Para medições de fluorescência das amostras, o uso do software que acompanha leitores de placas mais avançadas permite ajustes de uma variedade de parâmetros de detecção, incluindo a velocidade de detecção, sensibilidade de detecção e leitura de duração, para citar alguns. Isso permite que o pesquisador para encontrar a sensibilidade ideal para detecção do evento particular que está sendo monitorado. Para melhor interpretação dos resultados, é essencial que as linhas de base estáveis ​​de flúorescence curvas padrão lineares e são estabelecidos, como pode haver variações inter-ensaio na quantidade de corante que está presente, equilibrado sobre a membrana, ou carregados nas bactérias e hidrolisado. Permitindo que o tempo para a tintura de equilíbrio através da membrana bacteriana, antes do tratamento de qualquer tipo é particularmente importante quando se utiliza DiBAC ₄ (3) para permitir um nível de fluorescência estabilizado antes do tratamento. Adicionalmente, incluindo todos os controlos apropriados em cada análise individual é essencial para a análise de dados precisos, como os aditivos experimentais que são introduzidos na suspensão bacteriana a ser testado podem eles próprios autofluoresce aos comprimentos de onda particulares de detecção ou pode alterar a fluorescência não específica do indicador corante por meio de interações diretas.

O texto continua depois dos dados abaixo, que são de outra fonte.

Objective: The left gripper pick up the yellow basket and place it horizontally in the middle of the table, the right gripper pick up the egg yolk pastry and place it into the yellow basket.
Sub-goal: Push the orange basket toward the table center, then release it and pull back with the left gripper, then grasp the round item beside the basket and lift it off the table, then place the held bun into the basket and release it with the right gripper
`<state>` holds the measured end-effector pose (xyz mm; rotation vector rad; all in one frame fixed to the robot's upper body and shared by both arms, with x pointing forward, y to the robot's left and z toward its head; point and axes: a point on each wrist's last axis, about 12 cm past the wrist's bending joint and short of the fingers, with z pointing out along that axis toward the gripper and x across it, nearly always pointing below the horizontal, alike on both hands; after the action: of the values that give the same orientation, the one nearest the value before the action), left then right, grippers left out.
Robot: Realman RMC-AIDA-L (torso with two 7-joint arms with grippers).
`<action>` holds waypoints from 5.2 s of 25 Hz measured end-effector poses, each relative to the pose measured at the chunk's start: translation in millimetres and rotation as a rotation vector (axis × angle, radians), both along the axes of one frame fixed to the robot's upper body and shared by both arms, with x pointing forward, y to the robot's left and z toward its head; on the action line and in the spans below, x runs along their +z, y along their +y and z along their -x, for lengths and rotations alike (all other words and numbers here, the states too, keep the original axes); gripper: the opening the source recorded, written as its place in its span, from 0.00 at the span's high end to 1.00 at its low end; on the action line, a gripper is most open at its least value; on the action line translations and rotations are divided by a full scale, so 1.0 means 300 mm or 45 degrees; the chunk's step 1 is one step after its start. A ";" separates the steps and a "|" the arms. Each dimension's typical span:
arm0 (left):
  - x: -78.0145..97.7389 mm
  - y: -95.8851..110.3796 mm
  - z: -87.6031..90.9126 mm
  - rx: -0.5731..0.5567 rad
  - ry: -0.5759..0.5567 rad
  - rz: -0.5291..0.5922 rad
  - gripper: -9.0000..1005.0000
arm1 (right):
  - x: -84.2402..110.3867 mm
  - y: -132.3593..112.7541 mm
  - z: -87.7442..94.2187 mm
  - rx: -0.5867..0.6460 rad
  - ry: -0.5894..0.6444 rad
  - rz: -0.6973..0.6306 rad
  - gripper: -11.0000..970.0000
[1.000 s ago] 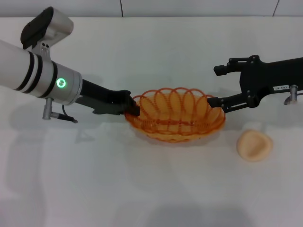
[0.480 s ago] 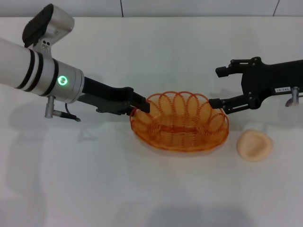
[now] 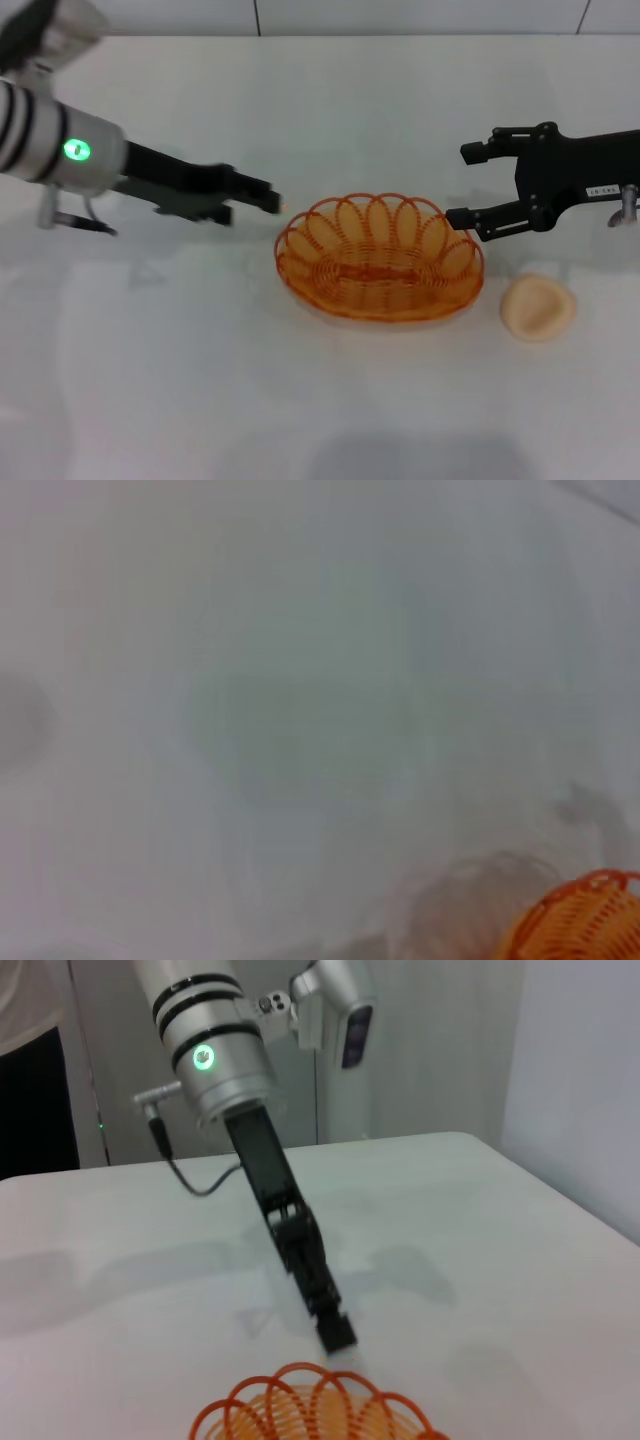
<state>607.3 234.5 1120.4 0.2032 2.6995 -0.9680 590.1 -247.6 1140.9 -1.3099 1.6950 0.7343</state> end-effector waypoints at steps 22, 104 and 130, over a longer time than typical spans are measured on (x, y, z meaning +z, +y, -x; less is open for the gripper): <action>0.072 0.305 0.182 -0.487 -0.982 0.123 0.12 | -0.027 -0.075 0.049 -0.109 0.066 -0.030 0.16; -0.056 0.289 0.347 -0.959 -1.102 0.269 0.13 | 0.124 -0.113 0.046 -0.209 0.441 0.391 0.95; -0.075 0.275 0.343 -0.950 -1.081 0.246 0.13 | -0.022 0.223 0.028 -0.006 0.229 0.001 0.96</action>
<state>504.3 317.0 1097.9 1.3041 1.7239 -0.9835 581.6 -180.8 1134.3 -1.2712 1.8393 0.8711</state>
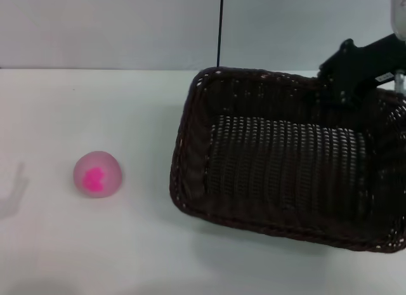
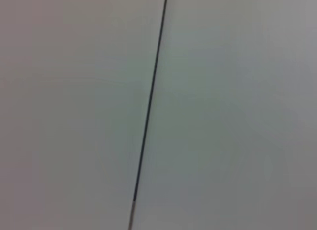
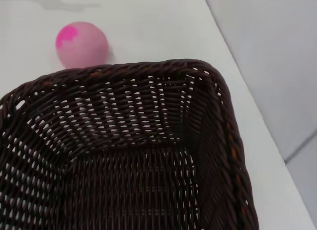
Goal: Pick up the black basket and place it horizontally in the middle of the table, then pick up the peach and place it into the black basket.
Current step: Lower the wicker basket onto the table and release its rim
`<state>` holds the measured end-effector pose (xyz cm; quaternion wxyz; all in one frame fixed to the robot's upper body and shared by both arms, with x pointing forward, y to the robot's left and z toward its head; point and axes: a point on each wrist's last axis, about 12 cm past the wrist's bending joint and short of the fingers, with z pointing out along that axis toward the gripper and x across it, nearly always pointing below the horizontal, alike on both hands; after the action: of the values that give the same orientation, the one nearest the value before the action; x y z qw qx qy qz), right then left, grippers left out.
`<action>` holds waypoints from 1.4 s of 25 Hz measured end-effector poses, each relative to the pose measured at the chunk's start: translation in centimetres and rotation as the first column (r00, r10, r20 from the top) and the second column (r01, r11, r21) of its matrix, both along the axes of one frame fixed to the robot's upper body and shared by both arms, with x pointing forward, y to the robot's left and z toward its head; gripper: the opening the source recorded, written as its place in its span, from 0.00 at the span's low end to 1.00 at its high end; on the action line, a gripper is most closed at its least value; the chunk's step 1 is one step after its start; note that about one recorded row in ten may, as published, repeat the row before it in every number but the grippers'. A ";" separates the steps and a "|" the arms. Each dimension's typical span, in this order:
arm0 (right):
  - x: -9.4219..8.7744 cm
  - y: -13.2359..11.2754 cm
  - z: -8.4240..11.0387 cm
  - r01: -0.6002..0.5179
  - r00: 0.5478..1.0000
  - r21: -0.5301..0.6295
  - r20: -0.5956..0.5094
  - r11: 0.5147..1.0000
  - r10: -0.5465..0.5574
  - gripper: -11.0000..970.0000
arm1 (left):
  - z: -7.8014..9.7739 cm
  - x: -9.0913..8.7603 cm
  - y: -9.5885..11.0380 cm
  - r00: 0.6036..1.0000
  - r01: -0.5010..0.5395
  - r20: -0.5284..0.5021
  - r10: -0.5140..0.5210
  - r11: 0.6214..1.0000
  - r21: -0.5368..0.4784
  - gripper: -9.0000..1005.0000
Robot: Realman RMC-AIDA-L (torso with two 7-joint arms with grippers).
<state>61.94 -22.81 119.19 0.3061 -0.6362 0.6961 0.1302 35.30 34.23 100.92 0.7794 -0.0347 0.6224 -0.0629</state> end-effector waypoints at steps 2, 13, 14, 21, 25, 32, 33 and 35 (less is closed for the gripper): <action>0.1 0.7 0.1 -0.046 0.999 0.014 0.018 0.999 0.046 0.20 | 0.0 -0.2 -0.3 1.000 0.016 0.002 -0.016 1.000 -0.001 0.84; 0.5 3.3 -0.8 -0.149 0.989 -0.008 0.023 0.989 0.149 0.20 | -0.2 -1.3 -1.0 0.999 0.052 -0.011 -0.052 0.999 -0.014 0.84; 0.4 3.4 -1.0 -0.149 0.989 -0.014 0.023 0.989 0.149 0.20 | -0.2 -1.4 -1.0 0.999 0.051 -0.012 -0.051 0.999 -0.015 0.84; -0.2 3.8 -2.1 -0.171 0.985 -0.038 -0.005 0.985 0.171 0.20 | -0.3 -1.9 -0.9 0.999 0.046 -0.016 -0.046 0.999 -0.015 0.84; -0.6 4.3 -2.6 -0.204 0.979 -0.069 -0.013 0.977 0.203 0.20 | -0.3 -1.9 -1.0 0.998 0.056 -0.014 -0.056 0.998 -0.015 0.84; -0.4 4.0 -2.7 -0.172 0.984 -0.079 0.031 0.982 0.175 0.20 | -0.1 -2.1 -1.0 0.998 0.062 -0.002 -0.062 0.998 -0.018 0.84; -0.4 3.9 -2.6 -0.168 0.984 -0.080 0.039 0.983 0.171 0.25 | -0.1 -2.1 -1.1 0.998 0.063 -0.002 -0.063 0.998 -0.019 0.84; -0.5 3.7 -2.4 -0.160 0.985 -0.077 0.055 0.984 0.164 0.34 | -0.1 -2.2 -1.1 0.998 0.070 -0.002 -0.070 0.997 -0.020 0.84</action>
<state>61.46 -19.14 116.78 0.2923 -0.7051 0.6367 0.1098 33.14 33.08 100.81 0.7756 -0.0209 0.6235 -0.0964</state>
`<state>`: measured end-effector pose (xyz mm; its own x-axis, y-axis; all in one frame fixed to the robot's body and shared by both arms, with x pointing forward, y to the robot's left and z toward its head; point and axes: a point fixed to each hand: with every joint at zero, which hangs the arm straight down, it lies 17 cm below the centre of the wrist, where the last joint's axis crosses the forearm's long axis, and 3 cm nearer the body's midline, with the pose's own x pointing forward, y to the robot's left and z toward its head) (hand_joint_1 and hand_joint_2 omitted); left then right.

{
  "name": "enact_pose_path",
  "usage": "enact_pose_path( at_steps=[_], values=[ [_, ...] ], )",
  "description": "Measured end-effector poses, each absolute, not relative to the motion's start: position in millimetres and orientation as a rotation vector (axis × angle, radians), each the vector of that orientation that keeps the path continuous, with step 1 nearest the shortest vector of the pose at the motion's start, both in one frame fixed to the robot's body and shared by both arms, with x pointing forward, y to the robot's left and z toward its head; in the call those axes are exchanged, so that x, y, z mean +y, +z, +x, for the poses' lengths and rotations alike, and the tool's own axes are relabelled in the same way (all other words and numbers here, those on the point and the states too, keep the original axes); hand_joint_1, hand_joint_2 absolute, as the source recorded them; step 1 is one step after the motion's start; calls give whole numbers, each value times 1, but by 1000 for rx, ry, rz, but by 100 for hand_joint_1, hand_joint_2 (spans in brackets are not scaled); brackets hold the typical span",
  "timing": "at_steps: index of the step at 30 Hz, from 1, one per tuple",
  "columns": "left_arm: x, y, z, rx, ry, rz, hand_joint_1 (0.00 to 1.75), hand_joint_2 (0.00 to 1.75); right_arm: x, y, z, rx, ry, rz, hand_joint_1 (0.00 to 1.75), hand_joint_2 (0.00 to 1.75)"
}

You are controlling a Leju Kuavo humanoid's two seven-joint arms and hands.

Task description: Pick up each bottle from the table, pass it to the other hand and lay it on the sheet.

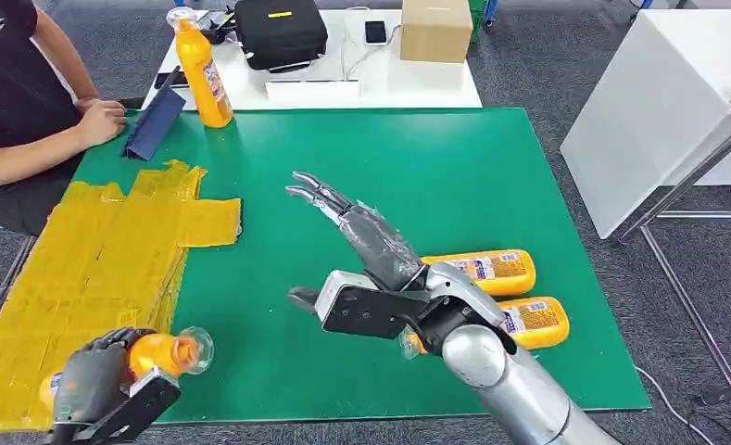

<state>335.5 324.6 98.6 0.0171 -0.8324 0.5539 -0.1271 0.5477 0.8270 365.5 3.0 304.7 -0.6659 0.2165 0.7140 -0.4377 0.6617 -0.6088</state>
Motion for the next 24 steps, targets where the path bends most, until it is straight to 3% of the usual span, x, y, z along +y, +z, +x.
enact_pose_path(
  at_steps=[12,24],
  values=[
    [317,46,341,-1345,-905,969,175,175,-9,286,360,-2028,1105,125,0,175],
    [358,45,391,-1214,-1200,1301,175,175,-19,264,351,-1986,1188,100,0,175]
  ],
)
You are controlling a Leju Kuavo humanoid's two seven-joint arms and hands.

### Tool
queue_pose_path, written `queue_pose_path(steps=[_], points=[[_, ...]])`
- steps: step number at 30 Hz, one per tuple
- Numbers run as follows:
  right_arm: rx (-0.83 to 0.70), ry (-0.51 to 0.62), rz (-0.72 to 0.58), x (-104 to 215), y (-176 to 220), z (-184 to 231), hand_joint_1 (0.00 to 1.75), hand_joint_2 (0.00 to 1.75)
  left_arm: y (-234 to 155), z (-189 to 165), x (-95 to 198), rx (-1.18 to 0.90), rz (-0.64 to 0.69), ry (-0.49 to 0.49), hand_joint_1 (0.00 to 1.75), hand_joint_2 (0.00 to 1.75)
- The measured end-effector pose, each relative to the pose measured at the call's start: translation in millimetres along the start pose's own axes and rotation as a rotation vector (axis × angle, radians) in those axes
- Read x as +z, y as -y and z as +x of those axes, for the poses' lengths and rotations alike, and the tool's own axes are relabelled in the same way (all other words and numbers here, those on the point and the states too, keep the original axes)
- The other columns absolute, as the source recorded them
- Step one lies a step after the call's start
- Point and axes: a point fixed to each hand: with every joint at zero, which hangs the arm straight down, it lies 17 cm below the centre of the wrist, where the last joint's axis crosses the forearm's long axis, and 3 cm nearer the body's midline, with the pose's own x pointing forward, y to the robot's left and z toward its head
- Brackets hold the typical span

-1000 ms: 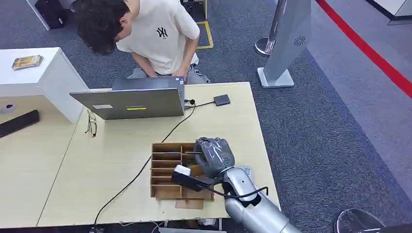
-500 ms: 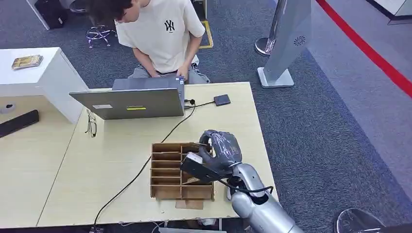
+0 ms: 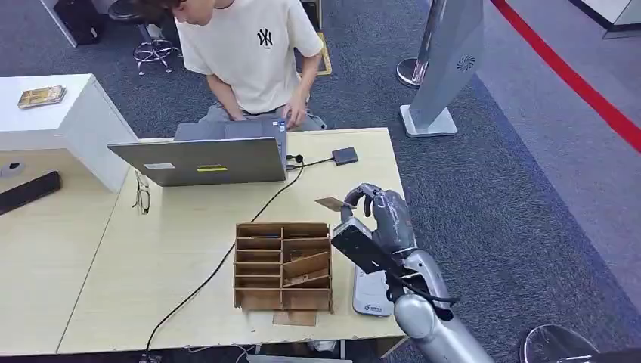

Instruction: Pass the card to the sensor for recognition and then transmit it.

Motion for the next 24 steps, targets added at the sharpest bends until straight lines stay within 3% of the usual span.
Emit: queue_pose_path(steps=[6, 24], points=[[-0.079, 0.007, -0.025, 7, 18, -1, 1.75, 1.75, 0, -1, 0, 0.006, 0.0, 0.0, 0.0, 1.75], [-0.083, 0.005, -0.02, 12, 18, -2, 1.75, 1.75, -1, -1, 0, 0.004, 0.005, 0.0, 0.0, 1.75]])
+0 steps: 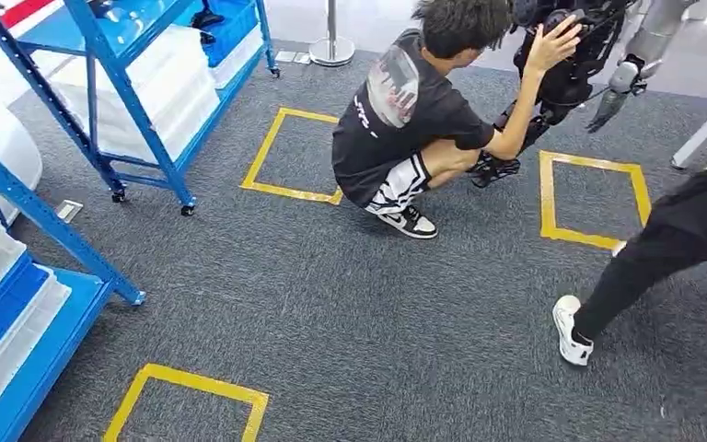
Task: Take the parts from the cabinet and place them on the table.
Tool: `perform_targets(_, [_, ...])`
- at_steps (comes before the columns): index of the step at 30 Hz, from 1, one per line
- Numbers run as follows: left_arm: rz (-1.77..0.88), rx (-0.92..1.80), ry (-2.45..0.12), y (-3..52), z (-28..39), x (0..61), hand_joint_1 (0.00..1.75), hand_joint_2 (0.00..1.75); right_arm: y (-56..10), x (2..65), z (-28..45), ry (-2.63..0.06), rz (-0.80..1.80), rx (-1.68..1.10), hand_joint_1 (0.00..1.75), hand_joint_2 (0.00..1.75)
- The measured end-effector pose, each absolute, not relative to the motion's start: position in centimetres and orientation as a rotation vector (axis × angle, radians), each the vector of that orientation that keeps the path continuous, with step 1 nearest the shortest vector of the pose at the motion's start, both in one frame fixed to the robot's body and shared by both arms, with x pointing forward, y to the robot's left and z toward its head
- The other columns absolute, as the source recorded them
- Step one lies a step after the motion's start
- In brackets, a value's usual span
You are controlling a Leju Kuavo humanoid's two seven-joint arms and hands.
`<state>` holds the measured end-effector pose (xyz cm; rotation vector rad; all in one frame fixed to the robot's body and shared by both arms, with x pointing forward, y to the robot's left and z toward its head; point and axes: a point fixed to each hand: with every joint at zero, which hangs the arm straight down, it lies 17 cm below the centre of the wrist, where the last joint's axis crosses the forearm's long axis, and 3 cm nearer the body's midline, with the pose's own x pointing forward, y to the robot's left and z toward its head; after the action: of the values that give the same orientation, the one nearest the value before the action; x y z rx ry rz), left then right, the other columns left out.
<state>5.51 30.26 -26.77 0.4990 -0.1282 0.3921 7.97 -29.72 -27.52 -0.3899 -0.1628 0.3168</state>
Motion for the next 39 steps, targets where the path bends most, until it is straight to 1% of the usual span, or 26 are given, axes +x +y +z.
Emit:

Reconhecemos algumas áreas potenciais de preocupação associados com os métodos que descrevemos aqui. Ao contrário do corante de carbocianina DIOC ₂ (3), ₄ DiBAC (3) é um corante bisoxonol que não é raciométrica, por isso, enquanto o corante de carbocianina podem ser responsáveis ​​por alterações no volume celular, DiBAC ₄ (3) não pode. Assim, pode haver mudanças no nível de fluorescência que correspondem a alterações no volume das células. Nós, contudo, não se notar que este é um problema significativo, já que o pneumococo tem uma parede celular rígida que não permite alterações significativas no volume sem romper as bactérias. Para examinar fluxos de iões bacterianas, a sensibilidade dos corantes sensíveis aos iões pode variar dependendo do ião de interesse e o grau de alteração da sua concentração. Além disso, a utilização de corantes fluorescentes não é experimentalmente como um método directo como a utilização de radioisótopos. No entanto, dependendo do ião de interesse, examinando a fluorescência é uma opção muito mais prático quando consideradas as limitações financeiras e relacionadas com a segurança envolvidas com a utilização de radioisótopos. Assim, as metodologias descritas neste manuscrito fornecer abordagem nova e consistentees para melhor polaridade membrana estudo, integridade e eventos de transporte e em sistemas bacterianos.

Os autores não têm concorrentes interesses financeiros a declarar.

Este trabalho foi financiado pela Fundação Bill e Melinda Gates (Grant 53085), a Fundação JR Oishei, e The American Lung Association (Grant RG-123721-N) para APH e NIH (NIDCD) comunhão F31DC011218 a EAC.